(What the task requires) Below are some records; output exactly the lines from the line with "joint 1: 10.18" to the line with "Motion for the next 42", both ends kept, and nothing more.

(Data)
§ §
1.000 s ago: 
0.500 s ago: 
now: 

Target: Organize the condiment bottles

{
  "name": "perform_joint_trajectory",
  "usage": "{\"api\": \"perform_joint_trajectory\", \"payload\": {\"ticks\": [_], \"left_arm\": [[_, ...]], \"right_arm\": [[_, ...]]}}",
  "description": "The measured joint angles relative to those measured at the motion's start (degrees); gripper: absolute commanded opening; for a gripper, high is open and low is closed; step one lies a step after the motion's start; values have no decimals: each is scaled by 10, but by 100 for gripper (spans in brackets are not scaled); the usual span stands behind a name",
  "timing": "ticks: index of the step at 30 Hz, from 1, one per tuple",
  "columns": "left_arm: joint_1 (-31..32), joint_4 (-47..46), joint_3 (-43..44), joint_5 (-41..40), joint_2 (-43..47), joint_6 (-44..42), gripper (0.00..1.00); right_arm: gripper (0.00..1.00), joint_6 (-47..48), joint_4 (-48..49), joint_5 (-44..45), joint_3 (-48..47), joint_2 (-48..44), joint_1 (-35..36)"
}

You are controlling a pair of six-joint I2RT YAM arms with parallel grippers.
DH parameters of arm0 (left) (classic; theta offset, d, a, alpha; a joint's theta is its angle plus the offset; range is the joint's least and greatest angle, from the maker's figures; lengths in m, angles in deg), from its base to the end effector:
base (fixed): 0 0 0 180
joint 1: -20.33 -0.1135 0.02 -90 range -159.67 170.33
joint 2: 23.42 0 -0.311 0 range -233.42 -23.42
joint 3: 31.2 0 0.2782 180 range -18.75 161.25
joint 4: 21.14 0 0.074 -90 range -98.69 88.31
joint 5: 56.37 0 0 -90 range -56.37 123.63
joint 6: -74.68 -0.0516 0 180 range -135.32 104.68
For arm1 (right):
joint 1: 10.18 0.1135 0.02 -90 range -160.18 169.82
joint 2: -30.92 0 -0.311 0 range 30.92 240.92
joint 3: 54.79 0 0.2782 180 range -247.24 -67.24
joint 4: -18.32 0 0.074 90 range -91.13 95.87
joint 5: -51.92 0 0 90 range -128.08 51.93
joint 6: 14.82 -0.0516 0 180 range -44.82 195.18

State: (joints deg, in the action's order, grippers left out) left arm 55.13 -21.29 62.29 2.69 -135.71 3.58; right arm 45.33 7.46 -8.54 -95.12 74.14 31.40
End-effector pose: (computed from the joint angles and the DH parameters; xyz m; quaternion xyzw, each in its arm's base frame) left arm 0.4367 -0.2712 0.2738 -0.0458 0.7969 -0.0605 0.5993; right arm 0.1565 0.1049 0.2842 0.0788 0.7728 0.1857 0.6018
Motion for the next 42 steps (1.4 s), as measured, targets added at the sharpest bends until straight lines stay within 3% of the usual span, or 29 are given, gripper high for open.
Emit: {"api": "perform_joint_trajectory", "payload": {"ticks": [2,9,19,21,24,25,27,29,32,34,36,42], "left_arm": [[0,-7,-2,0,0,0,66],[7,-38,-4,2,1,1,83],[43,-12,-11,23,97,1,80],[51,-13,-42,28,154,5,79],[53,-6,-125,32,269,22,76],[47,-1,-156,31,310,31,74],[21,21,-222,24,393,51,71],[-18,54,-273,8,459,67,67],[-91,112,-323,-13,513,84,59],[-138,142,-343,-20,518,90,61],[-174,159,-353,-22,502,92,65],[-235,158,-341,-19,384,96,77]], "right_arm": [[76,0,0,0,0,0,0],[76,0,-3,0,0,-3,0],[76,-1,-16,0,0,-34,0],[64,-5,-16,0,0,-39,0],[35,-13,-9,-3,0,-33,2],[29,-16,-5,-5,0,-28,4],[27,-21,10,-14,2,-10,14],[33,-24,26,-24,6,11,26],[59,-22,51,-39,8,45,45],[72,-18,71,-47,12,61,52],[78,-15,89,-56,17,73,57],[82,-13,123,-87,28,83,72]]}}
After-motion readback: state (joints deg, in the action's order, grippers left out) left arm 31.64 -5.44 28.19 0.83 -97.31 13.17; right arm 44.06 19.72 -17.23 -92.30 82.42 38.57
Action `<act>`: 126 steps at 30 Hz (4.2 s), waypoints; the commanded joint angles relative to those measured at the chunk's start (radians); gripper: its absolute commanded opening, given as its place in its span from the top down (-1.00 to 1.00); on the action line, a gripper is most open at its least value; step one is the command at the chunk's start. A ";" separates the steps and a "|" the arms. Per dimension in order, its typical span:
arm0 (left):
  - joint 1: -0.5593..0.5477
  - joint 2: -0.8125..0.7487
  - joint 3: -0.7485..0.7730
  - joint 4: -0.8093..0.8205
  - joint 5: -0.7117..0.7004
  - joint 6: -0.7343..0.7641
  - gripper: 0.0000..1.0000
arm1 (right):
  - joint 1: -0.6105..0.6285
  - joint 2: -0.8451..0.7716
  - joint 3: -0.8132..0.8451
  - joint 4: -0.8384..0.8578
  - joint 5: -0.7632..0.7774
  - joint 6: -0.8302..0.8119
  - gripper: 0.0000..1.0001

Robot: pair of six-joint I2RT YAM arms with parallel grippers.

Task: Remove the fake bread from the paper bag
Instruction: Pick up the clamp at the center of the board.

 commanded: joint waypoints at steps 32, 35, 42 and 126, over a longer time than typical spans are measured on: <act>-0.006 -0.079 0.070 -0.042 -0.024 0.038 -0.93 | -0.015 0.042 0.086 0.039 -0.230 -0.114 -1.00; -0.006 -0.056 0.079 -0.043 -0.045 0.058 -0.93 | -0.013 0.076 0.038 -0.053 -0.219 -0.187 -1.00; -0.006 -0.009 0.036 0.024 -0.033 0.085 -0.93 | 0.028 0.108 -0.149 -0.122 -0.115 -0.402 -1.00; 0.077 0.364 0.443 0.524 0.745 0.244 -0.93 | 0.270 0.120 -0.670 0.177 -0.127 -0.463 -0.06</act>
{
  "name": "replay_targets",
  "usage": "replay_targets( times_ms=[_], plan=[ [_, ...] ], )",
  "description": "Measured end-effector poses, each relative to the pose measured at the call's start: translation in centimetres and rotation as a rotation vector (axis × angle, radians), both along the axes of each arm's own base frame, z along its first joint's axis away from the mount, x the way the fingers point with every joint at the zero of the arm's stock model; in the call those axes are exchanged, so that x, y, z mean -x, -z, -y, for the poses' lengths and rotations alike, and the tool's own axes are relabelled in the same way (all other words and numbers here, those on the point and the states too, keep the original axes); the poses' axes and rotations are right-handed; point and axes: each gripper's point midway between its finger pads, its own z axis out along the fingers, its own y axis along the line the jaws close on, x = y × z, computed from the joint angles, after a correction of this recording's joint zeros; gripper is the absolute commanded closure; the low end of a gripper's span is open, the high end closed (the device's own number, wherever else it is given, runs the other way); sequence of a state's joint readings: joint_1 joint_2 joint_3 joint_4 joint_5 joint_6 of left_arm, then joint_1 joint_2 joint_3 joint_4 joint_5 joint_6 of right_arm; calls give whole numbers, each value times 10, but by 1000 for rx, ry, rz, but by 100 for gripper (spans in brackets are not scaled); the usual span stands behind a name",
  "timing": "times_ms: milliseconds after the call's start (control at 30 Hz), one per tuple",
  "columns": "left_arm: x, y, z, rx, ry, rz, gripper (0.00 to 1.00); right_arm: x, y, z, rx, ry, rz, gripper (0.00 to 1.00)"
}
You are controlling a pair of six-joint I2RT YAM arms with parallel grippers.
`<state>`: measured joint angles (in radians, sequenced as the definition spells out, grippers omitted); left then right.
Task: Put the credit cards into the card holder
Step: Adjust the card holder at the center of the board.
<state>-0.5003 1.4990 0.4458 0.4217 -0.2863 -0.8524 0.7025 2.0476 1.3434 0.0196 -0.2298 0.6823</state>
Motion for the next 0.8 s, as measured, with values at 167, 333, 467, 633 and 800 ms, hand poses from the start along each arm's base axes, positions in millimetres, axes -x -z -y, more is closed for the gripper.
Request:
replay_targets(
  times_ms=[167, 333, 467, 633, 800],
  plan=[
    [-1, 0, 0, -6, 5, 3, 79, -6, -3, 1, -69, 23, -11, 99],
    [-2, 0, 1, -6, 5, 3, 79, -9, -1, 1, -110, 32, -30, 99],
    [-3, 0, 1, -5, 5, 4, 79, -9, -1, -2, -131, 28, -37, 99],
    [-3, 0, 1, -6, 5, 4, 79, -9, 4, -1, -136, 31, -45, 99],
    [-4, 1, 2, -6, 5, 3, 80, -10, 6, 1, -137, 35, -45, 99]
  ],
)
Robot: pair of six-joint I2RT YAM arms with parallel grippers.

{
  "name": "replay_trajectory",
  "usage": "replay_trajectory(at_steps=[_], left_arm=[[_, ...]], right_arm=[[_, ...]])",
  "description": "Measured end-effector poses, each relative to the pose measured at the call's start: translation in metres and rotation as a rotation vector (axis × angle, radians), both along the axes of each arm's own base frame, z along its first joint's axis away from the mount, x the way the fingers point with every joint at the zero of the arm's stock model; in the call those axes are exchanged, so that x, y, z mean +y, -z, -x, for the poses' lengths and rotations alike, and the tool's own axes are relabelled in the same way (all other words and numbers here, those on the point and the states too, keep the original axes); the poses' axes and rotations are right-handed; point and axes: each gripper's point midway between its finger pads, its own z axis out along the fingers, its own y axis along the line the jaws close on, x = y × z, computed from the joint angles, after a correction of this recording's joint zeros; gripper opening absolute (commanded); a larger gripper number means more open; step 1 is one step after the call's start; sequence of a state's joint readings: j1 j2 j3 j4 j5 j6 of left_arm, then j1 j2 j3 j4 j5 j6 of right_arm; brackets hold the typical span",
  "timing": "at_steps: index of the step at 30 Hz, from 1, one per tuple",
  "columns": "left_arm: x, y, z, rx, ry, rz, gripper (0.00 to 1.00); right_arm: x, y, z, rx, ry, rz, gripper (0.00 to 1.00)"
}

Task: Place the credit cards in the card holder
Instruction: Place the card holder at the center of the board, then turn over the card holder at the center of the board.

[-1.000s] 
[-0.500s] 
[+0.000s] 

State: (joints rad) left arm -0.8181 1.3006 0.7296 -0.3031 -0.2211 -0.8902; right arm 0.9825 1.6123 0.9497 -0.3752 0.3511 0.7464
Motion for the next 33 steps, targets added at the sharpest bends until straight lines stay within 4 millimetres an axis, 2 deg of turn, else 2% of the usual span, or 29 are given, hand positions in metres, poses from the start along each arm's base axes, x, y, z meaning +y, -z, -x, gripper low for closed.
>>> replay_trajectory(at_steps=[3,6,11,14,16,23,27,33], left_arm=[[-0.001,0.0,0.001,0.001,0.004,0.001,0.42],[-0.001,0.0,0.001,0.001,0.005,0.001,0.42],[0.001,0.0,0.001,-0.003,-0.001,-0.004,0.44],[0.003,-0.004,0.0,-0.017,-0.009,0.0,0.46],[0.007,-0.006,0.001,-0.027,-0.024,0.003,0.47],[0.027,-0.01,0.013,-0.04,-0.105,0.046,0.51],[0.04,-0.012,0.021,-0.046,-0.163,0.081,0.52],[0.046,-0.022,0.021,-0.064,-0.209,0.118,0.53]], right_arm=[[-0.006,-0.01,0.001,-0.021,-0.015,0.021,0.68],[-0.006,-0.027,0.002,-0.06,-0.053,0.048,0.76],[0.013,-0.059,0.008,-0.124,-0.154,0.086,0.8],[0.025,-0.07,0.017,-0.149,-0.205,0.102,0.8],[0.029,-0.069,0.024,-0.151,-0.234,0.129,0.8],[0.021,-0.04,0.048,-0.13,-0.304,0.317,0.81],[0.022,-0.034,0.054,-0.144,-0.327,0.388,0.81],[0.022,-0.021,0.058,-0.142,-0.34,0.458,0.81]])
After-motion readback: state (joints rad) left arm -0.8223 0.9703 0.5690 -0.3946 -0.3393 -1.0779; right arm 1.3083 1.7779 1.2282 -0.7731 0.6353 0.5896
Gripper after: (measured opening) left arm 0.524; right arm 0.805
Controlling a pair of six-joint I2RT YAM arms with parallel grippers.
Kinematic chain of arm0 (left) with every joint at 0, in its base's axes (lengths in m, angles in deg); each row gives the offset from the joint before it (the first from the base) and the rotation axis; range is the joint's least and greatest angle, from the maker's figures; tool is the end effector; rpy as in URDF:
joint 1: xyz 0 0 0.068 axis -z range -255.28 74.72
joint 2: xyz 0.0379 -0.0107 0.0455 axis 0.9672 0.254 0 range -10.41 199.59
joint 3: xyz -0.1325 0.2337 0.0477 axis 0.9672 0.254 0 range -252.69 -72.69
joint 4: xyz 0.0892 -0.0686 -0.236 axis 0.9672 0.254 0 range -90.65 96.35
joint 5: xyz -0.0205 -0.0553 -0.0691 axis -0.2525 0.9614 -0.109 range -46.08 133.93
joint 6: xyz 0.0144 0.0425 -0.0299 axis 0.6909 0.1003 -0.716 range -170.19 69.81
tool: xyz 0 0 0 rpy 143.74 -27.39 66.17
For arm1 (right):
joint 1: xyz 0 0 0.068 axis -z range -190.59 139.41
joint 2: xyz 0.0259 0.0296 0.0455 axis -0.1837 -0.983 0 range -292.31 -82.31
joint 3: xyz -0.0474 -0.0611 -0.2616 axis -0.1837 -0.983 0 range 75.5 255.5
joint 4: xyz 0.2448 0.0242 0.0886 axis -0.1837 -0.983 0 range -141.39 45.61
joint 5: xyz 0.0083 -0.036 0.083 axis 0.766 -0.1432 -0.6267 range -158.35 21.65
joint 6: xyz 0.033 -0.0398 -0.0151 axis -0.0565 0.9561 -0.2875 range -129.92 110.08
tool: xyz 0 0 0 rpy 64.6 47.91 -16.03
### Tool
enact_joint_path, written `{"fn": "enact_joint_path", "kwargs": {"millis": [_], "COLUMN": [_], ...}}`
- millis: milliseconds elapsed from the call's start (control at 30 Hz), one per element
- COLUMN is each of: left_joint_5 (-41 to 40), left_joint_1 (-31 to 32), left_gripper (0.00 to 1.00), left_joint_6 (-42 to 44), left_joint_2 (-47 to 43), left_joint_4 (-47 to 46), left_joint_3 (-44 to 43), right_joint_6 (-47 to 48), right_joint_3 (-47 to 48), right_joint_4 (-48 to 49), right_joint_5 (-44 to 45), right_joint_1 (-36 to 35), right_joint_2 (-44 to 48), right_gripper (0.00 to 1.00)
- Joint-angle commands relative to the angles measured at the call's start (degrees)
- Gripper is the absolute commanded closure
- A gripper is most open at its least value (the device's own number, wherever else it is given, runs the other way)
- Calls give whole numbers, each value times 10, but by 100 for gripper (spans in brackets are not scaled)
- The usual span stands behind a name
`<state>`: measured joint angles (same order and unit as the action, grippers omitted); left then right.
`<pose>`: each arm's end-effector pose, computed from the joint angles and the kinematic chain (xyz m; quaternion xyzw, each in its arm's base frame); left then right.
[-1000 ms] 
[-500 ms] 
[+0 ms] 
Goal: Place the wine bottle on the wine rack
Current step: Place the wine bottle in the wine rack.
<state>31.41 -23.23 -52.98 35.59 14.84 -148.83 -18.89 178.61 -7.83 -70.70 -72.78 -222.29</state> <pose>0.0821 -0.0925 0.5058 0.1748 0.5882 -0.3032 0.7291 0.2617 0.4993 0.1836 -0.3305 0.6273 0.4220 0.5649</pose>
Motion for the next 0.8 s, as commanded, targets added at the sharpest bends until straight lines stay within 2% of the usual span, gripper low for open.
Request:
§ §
(Written response)
joint 1: 10.18 0.1135 0.02 -90 range -160.18 169.82
joint 2: -30.92 0 -0.311 0 range 30.92 240.92
joint 3: 54.79 0 0.2782 180 range -247.24 -67.24
joint 4: -18.32 0 0.074 90 range -91.13 95.87
joint 5: -51.92 0 0 90 range -128.08 51.93
joint 6: 14.82 -0.0516 0 180 range -44.82 195.18

State: (joints deg, in the action's order, grippers left out) left arm 55.13 -21.29 62.29 2.69 -135.71 3.58; right arm 45.33 7.46 -8.54 -95.12 74.14 31.40
End-effector pose: (computed from the joint angles and the DH parameters; xyz m; quaternion xyzw, each in its arm's base frame) left arm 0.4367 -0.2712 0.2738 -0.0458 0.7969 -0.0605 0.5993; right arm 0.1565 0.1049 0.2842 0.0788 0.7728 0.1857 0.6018
Motion for the next 42 steps (1.4 s), as measured, targets added at the sharpest bends until straight lines stay within 3% of the usual span, or 29 are given, gripper high for open.

This exercise is now done.